◆ What is being asked
In the records below, find the line with "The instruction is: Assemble" and repeat exactly every line from it through the line with "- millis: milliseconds". Pictures stay out.

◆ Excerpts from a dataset
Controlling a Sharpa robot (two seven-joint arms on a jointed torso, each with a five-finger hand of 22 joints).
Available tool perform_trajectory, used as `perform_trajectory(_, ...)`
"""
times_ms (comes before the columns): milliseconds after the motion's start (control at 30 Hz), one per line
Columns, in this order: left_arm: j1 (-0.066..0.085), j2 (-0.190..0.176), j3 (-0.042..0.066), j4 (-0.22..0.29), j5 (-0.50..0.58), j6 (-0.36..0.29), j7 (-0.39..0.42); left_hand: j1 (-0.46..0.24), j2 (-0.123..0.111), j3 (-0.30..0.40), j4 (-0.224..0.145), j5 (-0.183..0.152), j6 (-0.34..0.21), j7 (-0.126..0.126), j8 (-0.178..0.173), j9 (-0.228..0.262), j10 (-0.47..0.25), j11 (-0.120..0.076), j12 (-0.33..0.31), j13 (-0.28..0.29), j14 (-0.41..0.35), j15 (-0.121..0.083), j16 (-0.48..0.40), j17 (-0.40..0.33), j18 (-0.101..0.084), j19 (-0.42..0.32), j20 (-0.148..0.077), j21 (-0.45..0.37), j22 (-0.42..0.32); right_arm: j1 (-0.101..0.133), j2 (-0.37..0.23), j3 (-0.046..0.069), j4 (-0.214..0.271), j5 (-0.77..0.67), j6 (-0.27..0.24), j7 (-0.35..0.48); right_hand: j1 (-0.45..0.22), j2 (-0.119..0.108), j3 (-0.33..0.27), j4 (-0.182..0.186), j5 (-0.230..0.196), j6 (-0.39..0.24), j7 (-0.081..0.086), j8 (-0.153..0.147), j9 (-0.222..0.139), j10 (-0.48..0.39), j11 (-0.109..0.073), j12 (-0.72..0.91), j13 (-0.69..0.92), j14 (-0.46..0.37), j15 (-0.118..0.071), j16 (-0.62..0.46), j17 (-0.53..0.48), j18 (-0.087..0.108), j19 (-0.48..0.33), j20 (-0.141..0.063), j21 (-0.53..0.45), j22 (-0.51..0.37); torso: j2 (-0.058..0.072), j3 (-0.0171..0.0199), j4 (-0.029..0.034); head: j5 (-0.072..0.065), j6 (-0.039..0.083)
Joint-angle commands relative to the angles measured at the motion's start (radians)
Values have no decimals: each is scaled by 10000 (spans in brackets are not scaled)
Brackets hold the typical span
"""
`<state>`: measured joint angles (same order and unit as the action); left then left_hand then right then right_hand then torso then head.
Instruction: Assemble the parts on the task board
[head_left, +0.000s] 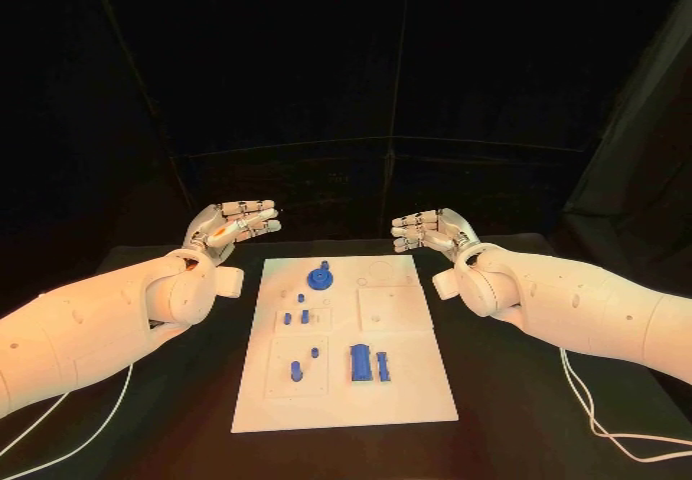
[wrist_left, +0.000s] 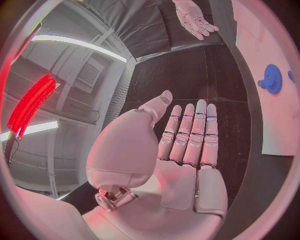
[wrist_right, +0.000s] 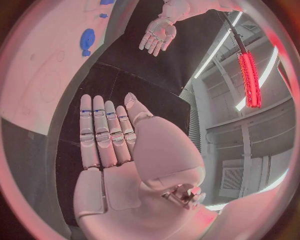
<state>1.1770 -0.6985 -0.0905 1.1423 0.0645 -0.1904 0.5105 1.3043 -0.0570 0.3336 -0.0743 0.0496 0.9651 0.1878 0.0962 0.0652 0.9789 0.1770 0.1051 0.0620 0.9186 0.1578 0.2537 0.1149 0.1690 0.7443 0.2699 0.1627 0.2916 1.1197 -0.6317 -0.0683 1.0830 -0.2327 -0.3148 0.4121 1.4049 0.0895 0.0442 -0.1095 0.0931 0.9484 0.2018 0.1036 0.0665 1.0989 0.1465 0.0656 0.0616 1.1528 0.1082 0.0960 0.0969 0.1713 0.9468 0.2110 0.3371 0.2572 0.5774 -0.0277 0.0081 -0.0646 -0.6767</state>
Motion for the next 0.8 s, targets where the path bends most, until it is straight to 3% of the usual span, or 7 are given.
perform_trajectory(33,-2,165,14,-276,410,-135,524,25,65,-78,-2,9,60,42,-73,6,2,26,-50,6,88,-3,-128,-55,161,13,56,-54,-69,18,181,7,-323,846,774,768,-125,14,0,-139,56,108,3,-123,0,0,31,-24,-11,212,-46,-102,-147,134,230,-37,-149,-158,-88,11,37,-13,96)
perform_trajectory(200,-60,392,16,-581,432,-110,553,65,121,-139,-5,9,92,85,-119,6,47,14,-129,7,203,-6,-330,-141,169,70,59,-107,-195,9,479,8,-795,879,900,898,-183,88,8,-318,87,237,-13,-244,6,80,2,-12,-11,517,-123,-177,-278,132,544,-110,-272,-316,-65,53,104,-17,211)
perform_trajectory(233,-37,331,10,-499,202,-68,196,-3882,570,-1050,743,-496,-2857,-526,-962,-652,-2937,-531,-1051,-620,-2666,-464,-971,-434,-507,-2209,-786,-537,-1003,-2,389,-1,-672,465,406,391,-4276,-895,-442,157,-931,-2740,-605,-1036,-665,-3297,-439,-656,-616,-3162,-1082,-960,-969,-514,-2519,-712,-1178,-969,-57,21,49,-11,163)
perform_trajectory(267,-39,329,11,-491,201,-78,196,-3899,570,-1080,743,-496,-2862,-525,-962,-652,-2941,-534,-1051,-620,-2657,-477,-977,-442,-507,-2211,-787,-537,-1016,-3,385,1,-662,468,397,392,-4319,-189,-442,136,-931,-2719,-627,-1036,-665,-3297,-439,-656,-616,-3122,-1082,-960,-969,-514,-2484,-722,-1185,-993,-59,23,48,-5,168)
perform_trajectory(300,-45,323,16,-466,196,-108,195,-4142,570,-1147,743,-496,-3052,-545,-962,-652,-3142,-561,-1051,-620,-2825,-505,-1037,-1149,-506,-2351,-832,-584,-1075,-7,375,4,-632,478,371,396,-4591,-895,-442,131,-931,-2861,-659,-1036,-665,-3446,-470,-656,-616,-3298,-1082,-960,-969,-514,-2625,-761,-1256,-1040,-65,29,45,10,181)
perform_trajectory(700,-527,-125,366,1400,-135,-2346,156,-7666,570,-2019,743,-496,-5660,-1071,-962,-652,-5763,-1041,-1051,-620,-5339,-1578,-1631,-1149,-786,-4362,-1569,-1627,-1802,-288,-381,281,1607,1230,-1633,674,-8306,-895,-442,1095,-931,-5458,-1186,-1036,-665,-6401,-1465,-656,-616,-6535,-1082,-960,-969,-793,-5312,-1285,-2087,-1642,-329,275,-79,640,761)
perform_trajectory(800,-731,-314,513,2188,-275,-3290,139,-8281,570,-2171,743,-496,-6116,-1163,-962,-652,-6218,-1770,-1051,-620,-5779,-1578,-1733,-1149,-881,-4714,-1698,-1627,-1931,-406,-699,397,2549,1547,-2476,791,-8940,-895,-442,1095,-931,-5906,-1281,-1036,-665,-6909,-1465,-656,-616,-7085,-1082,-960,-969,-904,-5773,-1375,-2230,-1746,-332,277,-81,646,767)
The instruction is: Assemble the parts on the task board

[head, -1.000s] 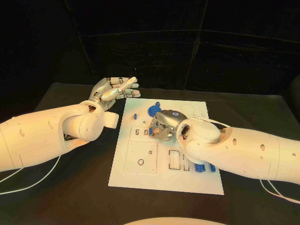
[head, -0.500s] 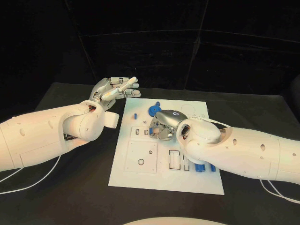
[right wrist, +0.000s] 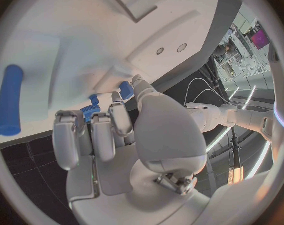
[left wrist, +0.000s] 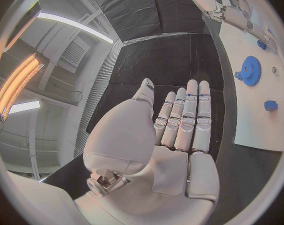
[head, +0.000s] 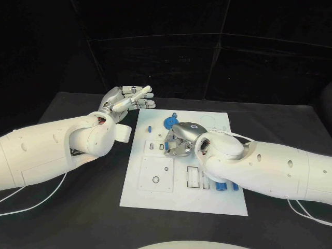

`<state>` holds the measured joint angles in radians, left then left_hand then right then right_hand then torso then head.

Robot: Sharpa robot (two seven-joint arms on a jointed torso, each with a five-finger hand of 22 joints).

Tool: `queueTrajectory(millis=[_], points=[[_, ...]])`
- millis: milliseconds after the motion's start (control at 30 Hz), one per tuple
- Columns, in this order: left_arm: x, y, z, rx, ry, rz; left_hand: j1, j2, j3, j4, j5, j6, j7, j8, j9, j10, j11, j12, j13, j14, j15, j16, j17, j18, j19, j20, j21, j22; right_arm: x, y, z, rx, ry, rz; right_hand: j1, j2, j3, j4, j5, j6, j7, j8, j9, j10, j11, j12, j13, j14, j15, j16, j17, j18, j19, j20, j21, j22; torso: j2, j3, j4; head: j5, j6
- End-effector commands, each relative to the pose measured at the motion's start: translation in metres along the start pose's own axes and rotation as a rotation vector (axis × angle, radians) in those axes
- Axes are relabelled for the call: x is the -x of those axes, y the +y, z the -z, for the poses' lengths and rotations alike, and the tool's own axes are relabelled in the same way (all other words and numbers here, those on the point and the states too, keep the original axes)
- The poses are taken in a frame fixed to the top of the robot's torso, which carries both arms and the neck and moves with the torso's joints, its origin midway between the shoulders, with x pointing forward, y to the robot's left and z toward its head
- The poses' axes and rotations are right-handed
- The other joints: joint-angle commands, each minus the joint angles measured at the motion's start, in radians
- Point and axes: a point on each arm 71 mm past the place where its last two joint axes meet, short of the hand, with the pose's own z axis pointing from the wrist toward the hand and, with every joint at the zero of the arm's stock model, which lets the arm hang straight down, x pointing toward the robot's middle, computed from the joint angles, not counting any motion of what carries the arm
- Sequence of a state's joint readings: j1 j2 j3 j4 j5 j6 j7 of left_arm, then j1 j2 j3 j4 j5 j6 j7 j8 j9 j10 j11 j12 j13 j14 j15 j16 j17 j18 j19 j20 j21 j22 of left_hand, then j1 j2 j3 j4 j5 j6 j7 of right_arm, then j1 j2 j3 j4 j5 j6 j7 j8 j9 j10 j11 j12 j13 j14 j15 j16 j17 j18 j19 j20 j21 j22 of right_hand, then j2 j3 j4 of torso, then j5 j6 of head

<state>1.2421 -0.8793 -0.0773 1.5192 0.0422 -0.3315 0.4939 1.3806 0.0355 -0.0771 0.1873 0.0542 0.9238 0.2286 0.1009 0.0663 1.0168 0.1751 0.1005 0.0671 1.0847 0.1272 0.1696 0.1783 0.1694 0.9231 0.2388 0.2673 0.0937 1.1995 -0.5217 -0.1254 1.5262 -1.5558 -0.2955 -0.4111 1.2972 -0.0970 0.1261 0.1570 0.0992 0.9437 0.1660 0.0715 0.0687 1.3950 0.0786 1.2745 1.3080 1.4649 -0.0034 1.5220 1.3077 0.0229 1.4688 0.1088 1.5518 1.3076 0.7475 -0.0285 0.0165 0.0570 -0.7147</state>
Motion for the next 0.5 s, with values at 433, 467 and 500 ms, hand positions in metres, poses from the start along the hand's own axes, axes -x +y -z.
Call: queueTrajectory(millis=[433, 467, 500], points=[[0.0, -0.001, -0.001, -0.001, 0.013, -0.001, 0.001, 0.012, -0.003, -0.008, -0.001, 0.009, -0.004, -0.002, 0.0, 0.009, 0.0, -0.004, 0.001, 0.002, 0.003, -0.005, 0.004, 0.015, 0.009, 0.003, -0.005, -0.002, 0.007, -0.005, 0.013, 0.046, -0.082, -0.029, 0.013, -0.015, -0.063, 0.028, -0.008, -0.054, 0.01, -0.004, 0.0, -0.04, 0.01, -0.041, -0.025, 0.079, 0.017, -0.011, 0.144, -0.007, 0.05, 0.015, -0.011, 0.2, -0.001, 0.0005, -0.0007, -0.001, 0.001], [0.0, -0.001, -0.001, 0.001, 0.014, -0.005, 0.002, 0.014, -0.004, -0.01, -0.001, 0.014, -0.009, -0.001, 0.001, 0.015, -0.004, -0.004, 0.001, 0.012, -0.001, -0.002, 0.007, 0.016, 0.016, 0.0, -0.002, -0.002, 0.008, -0.006, 0.015, 0.067, -0.081, -0.036, 0.019, -0.021, -0.079, 0.044, -0.015, -0.076, 0.016, -0.006, -0.003, -0.052, 0.014, -0.055, -0.038, 0.075, 0.021, -0.018, 0.131, -0.003, 0.038, 0.018, -0.019, 0.185, -0.001, 0.0009, -0.0008, 0.0, 0.001], [0.001, 0.0, -0.001, 0.003, 0.016, -0.011, 0.003, 0.016, -0.006, -0.012, -0.001, 0.019, -0.014, -0.001, 0.001, 0.021, -0.009, -0.005, 0.001, 0.034, -0.008, 0.006, 0.014, 0.016, 0.033, -0.006, 0.005, 0.001, 0.008, -0.008, 0.018, 0.093, -0.08, -0.045, 0.03, -0.026, -0.094, 0.06, -0.017, -0.107, 0.022, -0.006, -0.005, -0.059, 0.019, -0.063, -0.047, 0.073, 0.025, -0.022, 0.127, -0.001, 0.03, 0.021, -0.024, 0.176, -0.001, 0.0009, -0.001, 0.001, 0.001]])
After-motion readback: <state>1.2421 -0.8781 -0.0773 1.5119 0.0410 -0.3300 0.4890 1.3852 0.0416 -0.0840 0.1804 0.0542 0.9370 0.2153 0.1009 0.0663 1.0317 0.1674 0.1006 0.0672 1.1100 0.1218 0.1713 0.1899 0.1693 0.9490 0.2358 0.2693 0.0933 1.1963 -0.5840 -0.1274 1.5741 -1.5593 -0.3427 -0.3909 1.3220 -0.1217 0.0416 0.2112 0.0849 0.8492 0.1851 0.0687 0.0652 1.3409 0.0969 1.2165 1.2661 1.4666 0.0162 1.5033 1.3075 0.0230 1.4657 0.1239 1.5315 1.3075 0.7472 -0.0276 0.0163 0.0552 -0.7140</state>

◆ Finished task
The instruction is: Assemble the parts on the task board

[head, -1.000s] 
[head, -0.500s] 
[right wrist, +0.000s] 
[left wrist, +0.000s] 
[head, +0.000s] 

`<state>` holds the measured joint angles in radians, left then left_hand then right then right_hand then torso then head.

Robot: Sharpa robot (two seven-joint arms on a jointed torso, each with a five-finger hand of 22 joints).

Tool: `queueTrajectory(millis=[_], points=[[_, ...]])`
- millis: milliseconds after the motion's start (control at 30 Hz), one per tuple

The exercise is now complete.